A compound containing a carbonyl group (C=O) is normally in rapid equilibrium with an enol tautomer, which contains a pair of doubly bonded carbon atoms adjacent to a hydroxyl (−OH) group, C=C-OH. The keto form predominates at equilibrium for most ketones. Nonetheless, the enol form is important for some reactions. Furthermore, the deprotonated intermediate in the interconversion of the two forms, referred to as an enolate anion, is important in carbonyl chemistry, in large part because it is a strong nucleophile.
Mechanism
The conversion of an acid catalyzed enol to the keto form proceeds by a two step mechanism in an aqueous acidic solution.
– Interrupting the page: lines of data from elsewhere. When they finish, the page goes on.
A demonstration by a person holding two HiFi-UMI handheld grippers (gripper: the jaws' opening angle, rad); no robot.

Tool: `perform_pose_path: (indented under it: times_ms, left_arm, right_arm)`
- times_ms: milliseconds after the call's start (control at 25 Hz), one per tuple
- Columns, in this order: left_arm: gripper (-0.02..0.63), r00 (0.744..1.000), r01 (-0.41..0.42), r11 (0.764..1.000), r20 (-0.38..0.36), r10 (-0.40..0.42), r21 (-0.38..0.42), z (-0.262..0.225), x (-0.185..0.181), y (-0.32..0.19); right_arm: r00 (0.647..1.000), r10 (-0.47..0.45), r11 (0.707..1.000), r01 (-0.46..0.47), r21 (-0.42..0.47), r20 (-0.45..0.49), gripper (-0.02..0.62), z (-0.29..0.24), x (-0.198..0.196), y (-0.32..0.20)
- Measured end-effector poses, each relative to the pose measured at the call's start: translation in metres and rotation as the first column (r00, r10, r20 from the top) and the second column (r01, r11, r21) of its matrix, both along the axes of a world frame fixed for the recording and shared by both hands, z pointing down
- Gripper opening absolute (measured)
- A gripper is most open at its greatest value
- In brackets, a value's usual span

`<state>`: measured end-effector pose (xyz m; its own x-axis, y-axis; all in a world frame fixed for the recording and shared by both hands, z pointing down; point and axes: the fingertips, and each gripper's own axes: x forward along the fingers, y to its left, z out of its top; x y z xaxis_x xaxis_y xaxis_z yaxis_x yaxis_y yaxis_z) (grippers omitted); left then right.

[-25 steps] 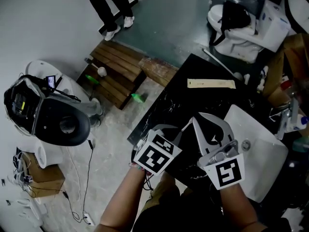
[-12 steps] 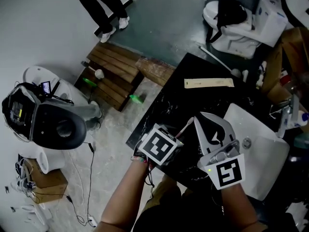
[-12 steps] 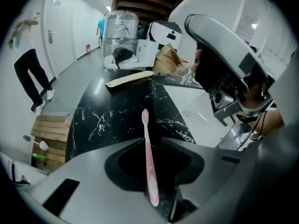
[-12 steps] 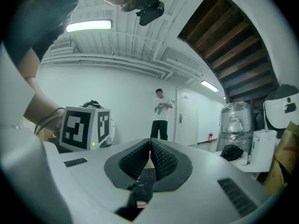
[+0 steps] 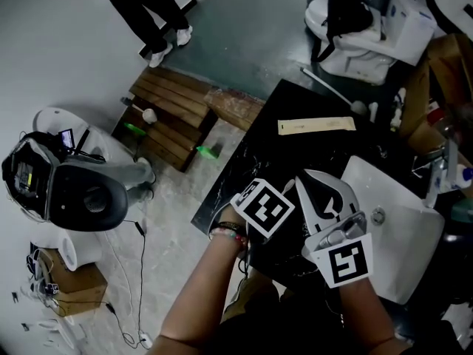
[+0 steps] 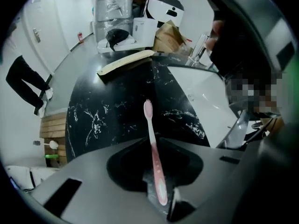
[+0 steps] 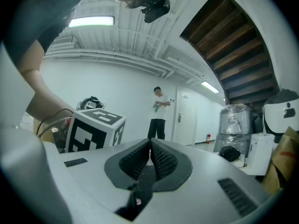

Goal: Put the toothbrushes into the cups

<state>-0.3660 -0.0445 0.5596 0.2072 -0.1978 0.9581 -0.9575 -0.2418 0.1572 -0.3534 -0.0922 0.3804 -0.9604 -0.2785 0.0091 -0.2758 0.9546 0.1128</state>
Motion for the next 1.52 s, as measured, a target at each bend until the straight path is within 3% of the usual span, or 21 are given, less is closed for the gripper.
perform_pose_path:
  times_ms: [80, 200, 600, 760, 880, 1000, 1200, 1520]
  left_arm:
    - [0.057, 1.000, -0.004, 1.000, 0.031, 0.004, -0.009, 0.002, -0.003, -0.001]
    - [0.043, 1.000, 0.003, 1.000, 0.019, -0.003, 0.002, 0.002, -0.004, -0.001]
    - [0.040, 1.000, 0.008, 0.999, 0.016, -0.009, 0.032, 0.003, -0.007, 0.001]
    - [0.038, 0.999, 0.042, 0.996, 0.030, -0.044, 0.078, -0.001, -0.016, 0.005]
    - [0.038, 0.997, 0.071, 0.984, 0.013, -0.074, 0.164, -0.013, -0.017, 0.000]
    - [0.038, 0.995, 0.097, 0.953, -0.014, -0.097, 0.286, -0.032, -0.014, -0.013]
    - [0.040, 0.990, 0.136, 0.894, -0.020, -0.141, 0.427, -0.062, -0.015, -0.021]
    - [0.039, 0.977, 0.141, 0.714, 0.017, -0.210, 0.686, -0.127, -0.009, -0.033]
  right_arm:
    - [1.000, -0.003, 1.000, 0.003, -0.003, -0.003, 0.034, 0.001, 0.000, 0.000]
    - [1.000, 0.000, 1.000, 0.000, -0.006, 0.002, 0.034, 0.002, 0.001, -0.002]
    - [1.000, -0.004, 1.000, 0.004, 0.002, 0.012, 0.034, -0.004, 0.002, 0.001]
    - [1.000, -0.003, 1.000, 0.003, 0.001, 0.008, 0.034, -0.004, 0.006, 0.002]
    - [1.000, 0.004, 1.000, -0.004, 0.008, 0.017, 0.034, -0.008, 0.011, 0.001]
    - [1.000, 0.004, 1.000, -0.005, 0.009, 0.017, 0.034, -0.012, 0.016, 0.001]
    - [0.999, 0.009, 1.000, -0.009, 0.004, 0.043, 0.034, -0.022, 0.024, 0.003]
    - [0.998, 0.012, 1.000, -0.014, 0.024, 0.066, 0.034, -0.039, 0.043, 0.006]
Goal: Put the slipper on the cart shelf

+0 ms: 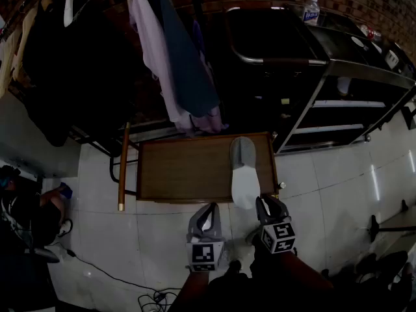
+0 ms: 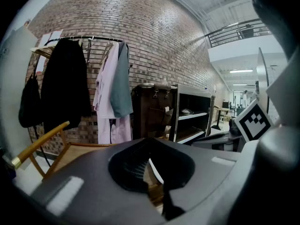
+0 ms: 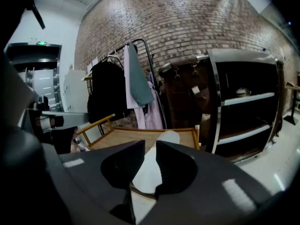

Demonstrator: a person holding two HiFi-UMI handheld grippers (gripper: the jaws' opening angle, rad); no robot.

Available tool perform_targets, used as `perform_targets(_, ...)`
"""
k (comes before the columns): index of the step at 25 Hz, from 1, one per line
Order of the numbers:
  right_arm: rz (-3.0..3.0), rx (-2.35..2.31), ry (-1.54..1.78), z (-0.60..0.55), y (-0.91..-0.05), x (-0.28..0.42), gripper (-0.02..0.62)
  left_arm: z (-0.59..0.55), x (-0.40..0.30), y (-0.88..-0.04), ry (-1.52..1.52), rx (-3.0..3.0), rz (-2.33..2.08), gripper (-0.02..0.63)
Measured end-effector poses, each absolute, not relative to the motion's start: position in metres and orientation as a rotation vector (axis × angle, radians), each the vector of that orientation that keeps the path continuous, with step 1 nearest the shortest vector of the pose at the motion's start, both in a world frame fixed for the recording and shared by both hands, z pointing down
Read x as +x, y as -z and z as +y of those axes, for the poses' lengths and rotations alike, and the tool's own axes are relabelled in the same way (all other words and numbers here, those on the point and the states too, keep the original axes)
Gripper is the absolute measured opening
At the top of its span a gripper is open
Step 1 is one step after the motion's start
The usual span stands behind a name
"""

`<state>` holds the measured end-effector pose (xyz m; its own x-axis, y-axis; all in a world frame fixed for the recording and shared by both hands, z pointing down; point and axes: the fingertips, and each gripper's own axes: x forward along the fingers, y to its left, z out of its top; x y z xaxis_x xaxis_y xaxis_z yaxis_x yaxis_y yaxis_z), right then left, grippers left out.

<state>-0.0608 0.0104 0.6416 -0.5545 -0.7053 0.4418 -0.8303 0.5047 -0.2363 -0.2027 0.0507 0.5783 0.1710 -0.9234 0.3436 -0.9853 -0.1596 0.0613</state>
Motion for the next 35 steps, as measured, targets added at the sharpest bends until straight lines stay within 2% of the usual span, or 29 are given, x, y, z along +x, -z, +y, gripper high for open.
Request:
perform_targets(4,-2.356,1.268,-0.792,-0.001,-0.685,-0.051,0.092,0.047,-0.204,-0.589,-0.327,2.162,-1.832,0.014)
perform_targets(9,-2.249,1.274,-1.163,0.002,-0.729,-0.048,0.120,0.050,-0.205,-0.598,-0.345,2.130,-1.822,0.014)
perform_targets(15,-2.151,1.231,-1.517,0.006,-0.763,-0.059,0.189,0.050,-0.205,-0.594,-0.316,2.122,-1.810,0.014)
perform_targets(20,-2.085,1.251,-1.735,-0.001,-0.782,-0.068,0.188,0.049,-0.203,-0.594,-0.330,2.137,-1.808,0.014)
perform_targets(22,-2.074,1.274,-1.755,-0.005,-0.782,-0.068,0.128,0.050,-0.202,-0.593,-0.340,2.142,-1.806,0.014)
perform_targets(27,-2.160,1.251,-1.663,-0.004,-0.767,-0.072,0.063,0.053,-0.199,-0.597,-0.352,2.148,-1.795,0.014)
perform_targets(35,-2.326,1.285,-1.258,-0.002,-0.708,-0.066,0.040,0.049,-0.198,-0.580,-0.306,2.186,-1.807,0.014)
First, the exposed electrons of the C=C double bond of the enol are donates to a hydronium ion (H3O+). This addition follows Markovnikov's rule, thus the proton is added to the carbon with more hydrogens. This is a concerted step with the oxygen in the hydroxyl group donating electrons to produce the eventual carbonyl group.
Second, the oxygen in a water molecule donates electrons to the hydrogen in the hydroxyl group, thus relieving the positive charge on the electronegative oxygen atom.
Erlenmeyer rule
One of the early investigators into keto-enol tatomerism was Richard August Carl Emil Erlenmeyer and his Erlenmeyer rule (developed in 1880) states that all alcohols in which the hydroxyl group is attached directly to a double-bonded carbon atom become aldehydes or ketones. This occurs because the keto form is generally more stable than its enol tautomer. As the lower energy form, the keto form is favored at equilibrium.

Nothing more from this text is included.